Una confusión delirante se apoderó de la aldea. Era demasiado tarde para huir. Yo miré a los jinetes con mucho interés. Todos tenían una cabellera negra y aceitosa que brillaba bajo el sol. Casi negro azulada, era aún más oscura que la mía, al igual que sus ojos y su tez cetrina. Tenían dientes grandes y blancos, pómulos altos y caras anchas que parecían hinchadas.
Por un momento, mientras los miraba, me sentí muy orgulloso y satisfecho. Al fin y al cabo, estos altivos jinetes eran morenos, de ojos negros y piel oscura. Diferían de los habitantes de la aldea como la noche del día.
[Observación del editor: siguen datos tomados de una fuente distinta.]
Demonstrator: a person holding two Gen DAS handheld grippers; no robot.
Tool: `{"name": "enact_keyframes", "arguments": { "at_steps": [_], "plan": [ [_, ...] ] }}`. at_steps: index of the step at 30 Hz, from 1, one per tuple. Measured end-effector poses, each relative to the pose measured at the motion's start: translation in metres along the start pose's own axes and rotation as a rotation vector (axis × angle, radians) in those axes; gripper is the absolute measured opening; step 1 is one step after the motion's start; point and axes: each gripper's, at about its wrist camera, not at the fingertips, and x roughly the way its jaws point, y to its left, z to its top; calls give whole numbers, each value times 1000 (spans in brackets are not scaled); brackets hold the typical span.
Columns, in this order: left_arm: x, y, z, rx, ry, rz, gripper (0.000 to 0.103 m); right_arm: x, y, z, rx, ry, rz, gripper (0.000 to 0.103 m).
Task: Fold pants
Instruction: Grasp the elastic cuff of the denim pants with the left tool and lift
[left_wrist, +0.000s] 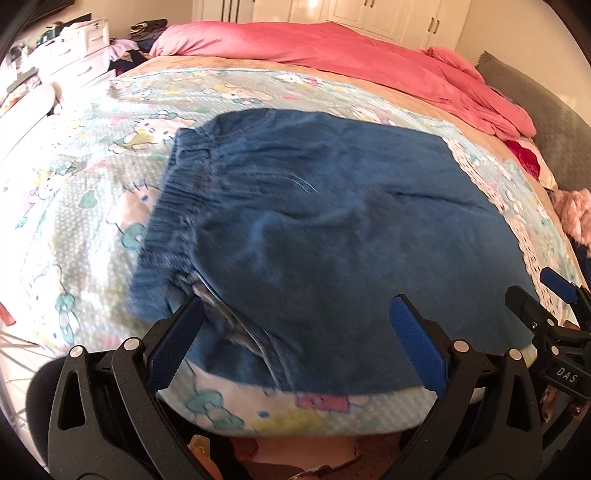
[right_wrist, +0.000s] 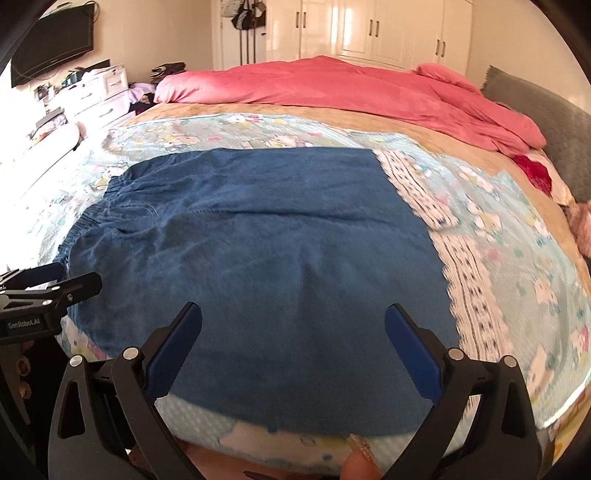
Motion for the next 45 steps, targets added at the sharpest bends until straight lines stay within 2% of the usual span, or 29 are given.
{"name": "enact_keyframes", "arguments": {
  "at_steps": [11,18,23,27,30,40,44,45],
  "plan": [
    [14,37,57,-51,-39,42,94,39,16,55,-48,28,71,99],
    [27,68,90,-111,-37,72,94,61,30,91,-110,-1,58,99],
    [42,88,108,-141,-5,95,94,80,41,116,-168,-9,60,99],
    [55,99,123,-138,-1,120,94,101,50,136,-199,10,69,99],
    [66,109,132,-141,6,135,94,119,53,150,-190,47,121,99],
    [107,117,161,-54,58,112,94,187,55,189,-137,170,171,99],
    [119,114,160,-32,82,79,94,199,60,195,-165,168,158,99],
    [120,112,159,-19,79,61,88,202,62,196,-179,168,158,99]
  ]
}}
La llegada de estos calmucos morenos casi había hecho enloquecer de miedo a los aldeanos rubios.
Mientras tanto, los jinetes detuvieron sus caballos entre las casas. Uno de ellos, un hombre rechoncho con el uniforme totalmente abrochado y tocado con una gorra de oficial, rugió las órdenes. Saltaron de los caballos, los ataron a las cercas, y extrajeron de las sillas trozos de carne que se habían cocinado con el calor de caballos y jinetes. Comían esta carne gris azulada sirviéndose de las manos y bebían de calabazas, tosiendo y escupiendo mientras tragaban.
Algunos ya estaban borrachos. Se precipitaron al interior de las cabañas y se apoderaron de las mujeres que no se habían escondido. Cuando los hombres intentaron defenderlas, un calmuco partió a uno de ellos con un solo mandoble. Otros trataron de huir pero fueron detenidos a tiros.
Los calmucos se dispersaron por toda la aldea. El aire estaba poblado de alaridos que partían de todos lados. Me zambullí en medio del matorral de frambuesas que crecía en el centro mismo de la plaza, y me aplasté como un gusano.
Mientras miraba con atención, la aldea fue presa del pánico. Los hombres trataban de defender las casas donde ya se habían introducido los calmucos. Sonaron más estampidos y un hombre herido en la cabeza corrió en círculos, cegado por su propia sangre. Un calmuco lo partió en dos. Los niños se desbandaron frenéticamente, tropezando con las zanjas y las cercas. Uno de ellos se metió en el matorral donde yo me había escondido, pero al verme escapó nuevamente y fue pisoteado por los caballos que pasaban al galope.
En ese momento los calmucos sacaban de una casa a una mujer semidesnuda que se debatía, gritaba y se esforzaba en vano intentando golpear las piernas de quienes la maltrataban. Unos jinetes risueños arreaban con sus látigos a un grupo de mujeres y muchachas. Los padres, maridos y hermanos de las mujeres corrían suplicando misericordia, pero eran alejados con los látigos y los sables. Un granjero corría por la calle mayor con una mano amputada. La sangre saltaba a chorros del muñón mientras él seguía buscando a su familia.